CI for GPU

Open alazzaro opened this issue 6 years ago • 5 comments

This is a place holder for discussion, we really need to implement a CI for GPU.

alazzaro avatar Feb 20 '19 16:02 alazzaro

I very much agree. Are there any current obstacles that need to be lifted in order to get a CI for GPU and what needs to be done?

shoshijak avatar Mar 04 '19 08:03 shoshijak

my plan is/was:

  • Jenkins CI at CSCS to run on Daint GPU partition: Jenkins is ready, only needs configuration. Since it is tied to projects (s238, g90), only me, Jürg and Alfio have access to those instances atm (+Patrick for the s238).
  • Jenkins CI at HutterGroup infra: Host is there, only have to install a Docker image of Jenkins and configure it. Testing on tcgpu1 or tcgpu2 using the Nvidia Docker (packages for openSUSE are already prepared).

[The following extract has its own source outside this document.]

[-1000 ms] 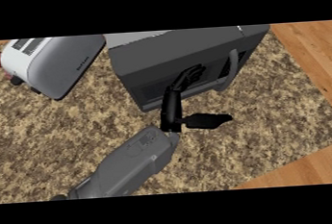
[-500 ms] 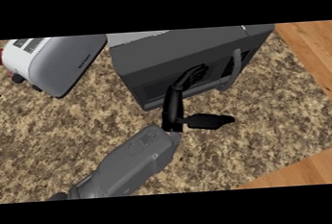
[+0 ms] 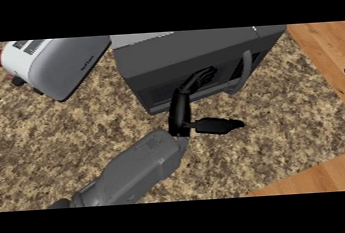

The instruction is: Pick up the milk, place it into the microwave and close the microwave

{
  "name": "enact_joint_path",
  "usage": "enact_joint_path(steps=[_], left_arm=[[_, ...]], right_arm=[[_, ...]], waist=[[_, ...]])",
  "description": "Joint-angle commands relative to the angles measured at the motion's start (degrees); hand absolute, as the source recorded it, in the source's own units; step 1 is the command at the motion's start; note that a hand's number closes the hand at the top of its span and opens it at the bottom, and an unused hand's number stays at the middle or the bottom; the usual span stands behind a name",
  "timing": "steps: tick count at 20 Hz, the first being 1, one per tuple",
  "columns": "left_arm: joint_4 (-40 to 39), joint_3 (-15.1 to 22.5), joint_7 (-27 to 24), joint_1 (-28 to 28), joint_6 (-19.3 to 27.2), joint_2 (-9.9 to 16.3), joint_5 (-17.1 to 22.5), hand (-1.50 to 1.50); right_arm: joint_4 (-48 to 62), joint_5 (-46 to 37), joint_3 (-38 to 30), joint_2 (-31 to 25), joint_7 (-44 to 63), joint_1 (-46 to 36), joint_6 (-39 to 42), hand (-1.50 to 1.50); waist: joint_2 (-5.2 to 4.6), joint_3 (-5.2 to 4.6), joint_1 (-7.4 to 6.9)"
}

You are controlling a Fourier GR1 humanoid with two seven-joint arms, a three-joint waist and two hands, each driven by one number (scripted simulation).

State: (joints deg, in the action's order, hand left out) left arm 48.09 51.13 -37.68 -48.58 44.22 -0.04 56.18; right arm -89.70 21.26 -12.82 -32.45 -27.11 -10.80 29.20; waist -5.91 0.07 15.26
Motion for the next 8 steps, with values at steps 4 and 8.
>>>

This I started last week, but due to deadlines approaching for other projects, I will not be able to continue until end of next week.

dev-zero avatar Mar 04 '19 08:03 dev-zero

Great. If there's something I can help with, do let me know. Good luck with the approaching deadlines :)

shoshijak avatar Mar 04 '19 08:03 shoshijak

Progress report: I have a PoC running with the following Jenkins (@CSCS) pipeline configuration:

node {
   stage('checkout') {
        checkout([$class: 'GitSCM',
            userRemoteConfigs: [[url: 'https://github.com/cp2k/dbcsr.git']],
            branches: [[name: '*/develop']],
            browser: [$class: 'GithubWeb', repoUrl: 'https://github.com/cp2k/dbcsr'],
            doGenerateSubmoduleConfigurations: false,
            extensions: [[$class: 'SubmoduleOption',
                disableSubmodules: false,
                parentCredentials: false,
                recursiveSubmodules: true,
                reference: '',
                trackingSubmodules: false]],
            submoduleCfg: []


   stage('build&test') {
        sh 'sbatch --account="${JOB_NAME%%/*}" --job-name="${JOB_BASE_NAME}" --wait /users/timuel/job.sh'
#!/bin/bash -l

#SBATCH --export=ALL
#SBATCH --exclusive
#SBATCH --constraint="gpu"
#SBATCH --partition="cscsci"
#SBATCH --time="1:00:00"
#SBATCH --nodes=1
#SBATCH --ntasks-per-node=6
#SBATCH --cpus-per-task=2
#SBATCH --ntasks-per-core=1 # 1=no HT, 2=HT

set -o errexit
set -o nounset
set -o pipefail

module swap PrgEnv-cray PrgEnv-gnu
module load daint-gpu cudatoolkit CMake/3.12.0
module unload cray-libsci_acc

set -o xtrace

umask 0002  # make sure group members can access the data

mkdir --mode=0775 -p "${SCRATCH}/${BUILD_TAG}"

cmake \
    -DWITH_GPU=P100 \
    -DMPIEXEC_EXECUTABLE="$(command -v srun)" \
    "${WORKSPACE}" |& tee cmake.out

make VERBOSE=1 -j |& tee make.out

export CRAY_CUDA_MPS=1 # enable the CUDA proxy for MPI+CUDA
export OMP_PROC_BIND=TRUE # set thread affinity
# OMP_NUM_THREADS is set by cmake

# document the current environment
env |& tee env.out

env CTEST_OUTPUT_ON_FAILURE=1 make test |& tee make-test.out

What's left:

  • [x] GitHub integration
  • [x] Decide on how and where to store the job.sh
  • [x] Figure out how to get the actual test output back to Jenkins (probably a readFile + echo)
  • [x] Handle slurm errors properly (it seems that when the job gets killed due to the timelimit sbatch still returns an error code of 0, probably also for other sorts of errors in the scheduler)
  • [x] Split build and test jobs for better tracking via Jenkins (possibly even test parallelization)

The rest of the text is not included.